United States District Court, District of Columbia

June 13, 2019

SONNY PERDUE, et al., Defendants.



         Plaintiff Michelle Clark, who is blind, has been trying - for over four years - to get the Department of Agriculture to resolve her administrative complaint related to the accessibility of electronic and information technology (EIT). Rather than complete its investigation by the 180-day regulatory deadline, USDA spent over 1, 400 days bouncing Plaintiff's complaint around to several offices. Understandably frustrated, Clark filed this suit, seeking an order declaring the agency's actions unlawful and requiring it to complete the necessary inquiry. Defendants have now moved for a remand so that the agency can finally address her complaint. Plaintiff, however, opposes that course entirely; in the alternative, she requests the Court to impose certain restrictions on the remand, including an exceedingly accelerated timetable. While the Court is sympathetic to Plaintiff's frustration flowing from the agency's handling of her complaint, it ultimately agrees with Defendants that a remand is proper here along the lines USDA proposes and will, accordingly, grant the Motion.

         I. Background

         Plaintiff is employed full time in the District of Columbia at the Natural Resources Conservation Service, which is a division of USDA. See ECF No. 1 (Complaint), ¶¶ 8-9. She “is blind and is thus an individual with a disability” as defined by the Rehabilitation Act. Id., ¶ 7. On January 8, 2015, she filed a formal administrative complaint alleging violations of Section 508 of that Act. Id., ¶ 4. Specifically, she believed that USDA used several inaccessible software programs that were not compliant with Section 508. See ECF No. 9 (Plaintiff's Opposition), Attach. 2 (Declaration of Anna Levine), Exh. 1 (Administrative Complaint) at 1.

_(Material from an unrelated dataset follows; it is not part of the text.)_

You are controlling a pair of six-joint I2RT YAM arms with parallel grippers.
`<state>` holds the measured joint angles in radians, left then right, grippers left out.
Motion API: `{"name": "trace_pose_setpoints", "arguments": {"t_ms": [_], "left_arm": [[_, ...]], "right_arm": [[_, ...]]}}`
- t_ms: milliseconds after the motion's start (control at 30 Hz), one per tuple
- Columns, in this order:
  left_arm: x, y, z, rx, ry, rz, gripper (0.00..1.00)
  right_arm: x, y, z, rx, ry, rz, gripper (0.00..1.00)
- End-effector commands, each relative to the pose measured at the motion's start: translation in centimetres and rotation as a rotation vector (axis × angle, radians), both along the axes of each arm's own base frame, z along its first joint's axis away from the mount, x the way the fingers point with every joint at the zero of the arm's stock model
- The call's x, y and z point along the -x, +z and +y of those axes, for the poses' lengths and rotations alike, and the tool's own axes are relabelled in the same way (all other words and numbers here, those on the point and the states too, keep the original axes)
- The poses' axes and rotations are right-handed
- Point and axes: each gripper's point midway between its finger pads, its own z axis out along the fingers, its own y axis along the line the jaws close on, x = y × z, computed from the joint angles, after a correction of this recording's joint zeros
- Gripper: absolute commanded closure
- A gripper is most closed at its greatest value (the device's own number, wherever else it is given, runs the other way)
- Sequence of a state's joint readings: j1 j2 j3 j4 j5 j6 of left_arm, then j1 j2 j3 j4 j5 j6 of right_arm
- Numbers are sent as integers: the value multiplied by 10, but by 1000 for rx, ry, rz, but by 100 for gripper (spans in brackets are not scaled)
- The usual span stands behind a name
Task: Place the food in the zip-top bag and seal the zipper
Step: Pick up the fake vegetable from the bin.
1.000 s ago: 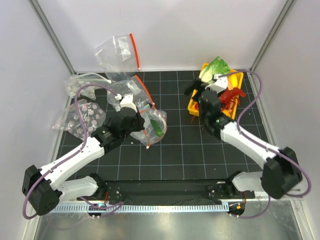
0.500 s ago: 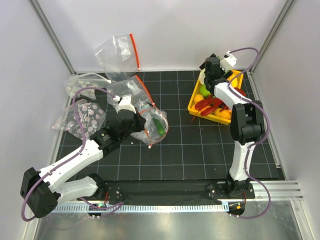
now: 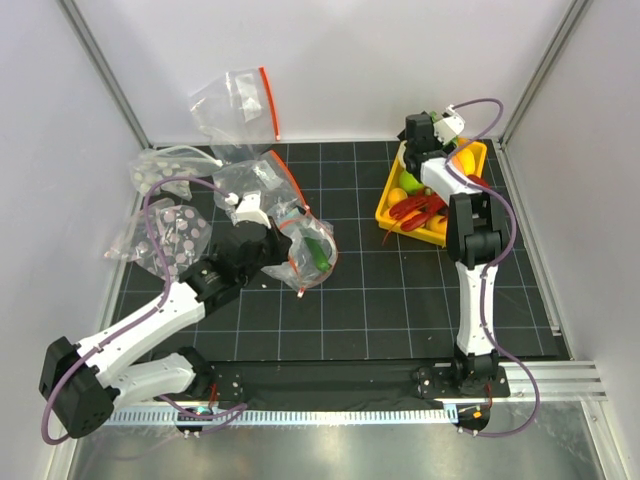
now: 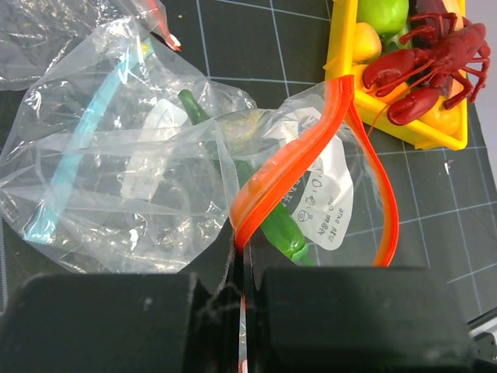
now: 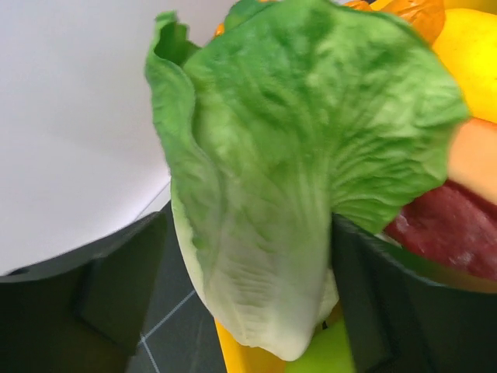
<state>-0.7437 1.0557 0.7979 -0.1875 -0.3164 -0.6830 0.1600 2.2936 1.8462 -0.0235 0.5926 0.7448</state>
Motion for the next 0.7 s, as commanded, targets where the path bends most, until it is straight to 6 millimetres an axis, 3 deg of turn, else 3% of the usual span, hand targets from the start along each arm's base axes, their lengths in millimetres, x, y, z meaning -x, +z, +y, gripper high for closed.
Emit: {"name": "trace_pose_setpoints", "arguments": {"t_ms": [0, 33, 67, 100, 133, 167, 200, 233, 333, 367, 400, 467, 500, 633, 667], "left_arm": [[-3, 18, -5, 88, 1, -52, 100], [-3, 18, -6, 89, 0, -51, 100], [-3, 17, -5, 86, 3, -50, 100], [-4, 17, -5, 86, 3, -50, 100], [-3, 18, -5, 88, 1, -52, 100], [-3, 18, -5, 87, 1, -51, 100], [-3, 18, -5, 87, 3, -51, 100], [-4, 17, -5, 85, 4, -50, 100], [-3, 17, -5, 85, 1, -50, 100], [-3, 18, -5, 86, 1, -51, 100], [-4, 17, -5, 84, 2, -52, 100], [-3, 17, -5, 84, -2, -52, 100], [-2, 19, -6, 86, -5, -55, 100], [-4, 18, -5, 81, -4, -58, 100], [-4, 18, -6, 76, -6, -59, 100]], "right_arm": [[-10, 2, -9, -44, -42, -48, 16], [-13, 6, -9, -47, -41, -70, 25], [-9, 1, -10, -43, -43, -62, 39], [-7, -1, -10, -41, -40, -63, 46], [-8, 14, -10, -45, -36, -110, 53], [-1, 4, -10, -41, -30, -97, 62], [0, 9, -9, -39, -16, -115, 66], [-1, 30, -8, -30, 0, -171, 71], [7, 40, -6, -15, 28, -194, 74], [8, 64, -6, -21, 33, -252, 75], [13, 63, -5, -21, 46, -254, 76], [18, 92, -3, -31, 58, -331, 76], [21, 92, -3, -31, 66, -335, 78], [35, 130, 0, -48, 91, -423, 79], [39, 131, 0, -48, 96, -425, 79]]}}
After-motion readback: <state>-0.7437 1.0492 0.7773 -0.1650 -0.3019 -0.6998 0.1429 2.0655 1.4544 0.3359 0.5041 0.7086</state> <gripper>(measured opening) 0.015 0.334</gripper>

         Section 508 requires, in relevant part, that every federal agency ensure that EIT that it develops, procures, maintains, or uses is accessible to “individuals with disabilities who are Federal employees.” 29 U.S.C. § 794d(a)(1)(A)(i). Section 504 of the Act outlines complaint procedures that apply to resolve allegations of discrimination under Section 508. Id. § 794d(f)(2). USDA regulations implementing Section 504 direct that those complaints should be filed with the Office of the Assistant Secretary for Civil Rights (OASCR) to investigate and to make a final determination as to the merits and any necessary corrective action. See 7 C.F.R. § 15d.5(b). Specifically, OASCR has 180 days after receiving the complaint to ensure that the complainant is notified by letter of the results of the investigation and the remedy for any violations found. See 7 C.F.R. §§ 15d.5(c), 15e.170(g).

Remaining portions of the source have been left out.